_How to complete this task_.
When you repeat the listing, keep every character as it is.

** Opening Data shown block **

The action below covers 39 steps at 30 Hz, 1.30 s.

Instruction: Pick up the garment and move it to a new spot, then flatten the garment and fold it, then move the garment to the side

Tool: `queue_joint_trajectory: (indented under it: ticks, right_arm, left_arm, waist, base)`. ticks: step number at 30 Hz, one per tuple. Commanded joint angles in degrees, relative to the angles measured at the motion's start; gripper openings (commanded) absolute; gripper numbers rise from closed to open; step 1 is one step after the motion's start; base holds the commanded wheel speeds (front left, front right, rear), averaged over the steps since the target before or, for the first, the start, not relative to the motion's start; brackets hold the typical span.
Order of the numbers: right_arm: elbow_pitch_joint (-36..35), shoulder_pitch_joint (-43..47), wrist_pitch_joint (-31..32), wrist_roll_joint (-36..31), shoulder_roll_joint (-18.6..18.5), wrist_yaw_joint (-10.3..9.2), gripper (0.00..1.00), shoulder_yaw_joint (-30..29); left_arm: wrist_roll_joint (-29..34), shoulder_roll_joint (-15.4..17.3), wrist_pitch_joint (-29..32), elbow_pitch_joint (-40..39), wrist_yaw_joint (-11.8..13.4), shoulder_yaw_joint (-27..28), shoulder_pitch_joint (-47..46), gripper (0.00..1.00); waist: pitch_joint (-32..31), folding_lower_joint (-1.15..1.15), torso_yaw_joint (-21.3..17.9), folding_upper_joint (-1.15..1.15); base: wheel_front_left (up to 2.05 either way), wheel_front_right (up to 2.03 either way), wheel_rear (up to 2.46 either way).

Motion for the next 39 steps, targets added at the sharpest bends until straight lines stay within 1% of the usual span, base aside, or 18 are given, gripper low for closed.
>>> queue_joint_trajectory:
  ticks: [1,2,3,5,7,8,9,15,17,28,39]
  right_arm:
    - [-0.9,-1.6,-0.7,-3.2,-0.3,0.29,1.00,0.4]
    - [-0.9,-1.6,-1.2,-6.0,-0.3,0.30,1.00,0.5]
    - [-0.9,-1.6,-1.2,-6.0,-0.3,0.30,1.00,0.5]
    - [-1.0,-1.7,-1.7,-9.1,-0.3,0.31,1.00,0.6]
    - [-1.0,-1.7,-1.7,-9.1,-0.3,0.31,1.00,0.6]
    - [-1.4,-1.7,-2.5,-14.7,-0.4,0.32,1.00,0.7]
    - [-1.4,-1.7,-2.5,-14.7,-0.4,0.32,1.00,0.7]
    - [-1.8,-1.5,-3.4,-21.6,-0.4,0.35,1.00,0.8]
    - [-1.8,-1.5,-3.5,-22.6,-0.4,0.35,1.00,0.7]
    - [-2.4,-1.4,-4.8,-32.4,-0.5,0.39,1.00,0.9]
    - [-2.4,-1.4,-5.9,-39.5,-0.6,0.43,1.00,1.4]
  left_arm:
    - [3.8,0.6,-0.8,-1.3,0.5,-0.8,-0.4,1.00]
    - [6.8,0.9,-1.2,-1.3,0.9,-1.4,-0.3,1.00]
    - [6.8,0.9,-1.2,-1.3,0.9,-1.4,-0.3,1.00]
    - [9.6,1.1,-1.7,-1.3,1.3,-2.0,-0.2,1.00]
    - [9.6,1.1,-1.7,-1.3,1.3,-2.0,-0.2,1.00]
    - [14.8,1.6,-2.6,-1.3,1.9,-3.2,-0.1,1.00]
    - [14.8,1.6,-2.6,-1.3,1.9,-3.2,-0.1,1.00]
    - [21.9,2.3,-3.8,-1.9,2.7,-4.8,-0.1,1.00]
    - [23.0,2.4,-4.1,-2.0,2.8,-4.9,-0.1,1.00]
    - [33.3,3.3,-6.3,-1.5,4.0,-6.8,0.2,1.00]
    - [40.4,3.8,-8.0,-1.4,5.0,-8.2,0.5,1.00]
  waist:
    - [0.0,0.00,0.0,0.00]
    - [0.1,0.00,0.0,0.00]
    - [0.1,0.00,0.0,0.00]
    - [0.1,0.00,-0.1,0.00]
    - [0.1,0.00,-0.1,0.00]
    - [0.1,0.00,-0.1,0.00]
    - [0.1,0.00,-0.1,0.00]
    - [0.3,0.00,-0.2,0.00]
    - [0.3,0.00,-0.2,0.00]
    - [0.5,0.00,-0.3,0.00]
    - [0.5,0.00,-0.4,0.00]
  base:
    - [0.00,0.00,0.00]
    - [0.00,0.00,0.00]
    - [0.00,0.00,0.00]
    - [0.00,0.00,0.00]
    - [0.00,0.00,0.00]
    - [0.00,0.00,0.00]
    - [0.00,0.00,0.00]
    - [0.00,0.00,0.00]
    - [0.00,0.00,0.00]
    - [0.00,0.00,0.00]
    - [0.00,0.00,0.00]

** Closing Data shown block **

_Written solution_.
The action below covers 39 steps at 30 Hz, 1.30 s.

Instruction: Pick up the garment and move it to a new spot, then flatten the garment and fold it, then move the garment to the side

Tool: `queue_joint_trajectory: (indented under it: ticks, right_arm, left_arm, waist, base)`. ticks: step number at 30 Hz, one per tuple. Commanded joint angles in degrees, relative to the angles measured at the motion's start; gripper openings (commanded) absolute; gripper numbers rise from closed to open; step 1 is one step after the motion's start; base holds the commanded wheel speeds (front left, front right, rear), averaged over the steps since the target before or, for the first, the start, not relative to the motion's start; brackets hold the typical span.
Order of the numbers: right_arm: elbow_pitch_joint (-36..35), shoulder_pitch_joint (-43..47), wrist_pitch_joint (-31..32), wrist_roll_joint (-36..31), shoulder_roll_joint (-18.6..18.5), wrist_yaw_joint (-10.3..9.2), gripper (0.00..1.00), shoulder_yaw_joint (-30..29); left_arm: wrist_roll_joint (-29..34), shoulder_roll_joint (-15.4..17.3), wrist_pitch_joint (-29..32), elbow_pitch_joint (-40..39), wrist_yaw_joint (-11.8..13.4), shoulder_yaw_joint (-27..28), shoulder_pitch_joint (-47..46), gripper (0.00..1.00); waist: pitch_joint (-32..31), folding_lower_joint (-1.15..1.15), torso_yaw_joint (-21.3..17.9), folding_upper_joint (-1.15..1.15); base: wheel_front_left (up to 2.05 either way), wheel_front_right (up to 2.03 either way), wheel_rear (up to 2.46 either way).

Motion for the next 39 steps, targets added at the sharpest bends until straight lines stay within 1% of the usual span, base aside, or 18 are given, gripper low for closed.
>>> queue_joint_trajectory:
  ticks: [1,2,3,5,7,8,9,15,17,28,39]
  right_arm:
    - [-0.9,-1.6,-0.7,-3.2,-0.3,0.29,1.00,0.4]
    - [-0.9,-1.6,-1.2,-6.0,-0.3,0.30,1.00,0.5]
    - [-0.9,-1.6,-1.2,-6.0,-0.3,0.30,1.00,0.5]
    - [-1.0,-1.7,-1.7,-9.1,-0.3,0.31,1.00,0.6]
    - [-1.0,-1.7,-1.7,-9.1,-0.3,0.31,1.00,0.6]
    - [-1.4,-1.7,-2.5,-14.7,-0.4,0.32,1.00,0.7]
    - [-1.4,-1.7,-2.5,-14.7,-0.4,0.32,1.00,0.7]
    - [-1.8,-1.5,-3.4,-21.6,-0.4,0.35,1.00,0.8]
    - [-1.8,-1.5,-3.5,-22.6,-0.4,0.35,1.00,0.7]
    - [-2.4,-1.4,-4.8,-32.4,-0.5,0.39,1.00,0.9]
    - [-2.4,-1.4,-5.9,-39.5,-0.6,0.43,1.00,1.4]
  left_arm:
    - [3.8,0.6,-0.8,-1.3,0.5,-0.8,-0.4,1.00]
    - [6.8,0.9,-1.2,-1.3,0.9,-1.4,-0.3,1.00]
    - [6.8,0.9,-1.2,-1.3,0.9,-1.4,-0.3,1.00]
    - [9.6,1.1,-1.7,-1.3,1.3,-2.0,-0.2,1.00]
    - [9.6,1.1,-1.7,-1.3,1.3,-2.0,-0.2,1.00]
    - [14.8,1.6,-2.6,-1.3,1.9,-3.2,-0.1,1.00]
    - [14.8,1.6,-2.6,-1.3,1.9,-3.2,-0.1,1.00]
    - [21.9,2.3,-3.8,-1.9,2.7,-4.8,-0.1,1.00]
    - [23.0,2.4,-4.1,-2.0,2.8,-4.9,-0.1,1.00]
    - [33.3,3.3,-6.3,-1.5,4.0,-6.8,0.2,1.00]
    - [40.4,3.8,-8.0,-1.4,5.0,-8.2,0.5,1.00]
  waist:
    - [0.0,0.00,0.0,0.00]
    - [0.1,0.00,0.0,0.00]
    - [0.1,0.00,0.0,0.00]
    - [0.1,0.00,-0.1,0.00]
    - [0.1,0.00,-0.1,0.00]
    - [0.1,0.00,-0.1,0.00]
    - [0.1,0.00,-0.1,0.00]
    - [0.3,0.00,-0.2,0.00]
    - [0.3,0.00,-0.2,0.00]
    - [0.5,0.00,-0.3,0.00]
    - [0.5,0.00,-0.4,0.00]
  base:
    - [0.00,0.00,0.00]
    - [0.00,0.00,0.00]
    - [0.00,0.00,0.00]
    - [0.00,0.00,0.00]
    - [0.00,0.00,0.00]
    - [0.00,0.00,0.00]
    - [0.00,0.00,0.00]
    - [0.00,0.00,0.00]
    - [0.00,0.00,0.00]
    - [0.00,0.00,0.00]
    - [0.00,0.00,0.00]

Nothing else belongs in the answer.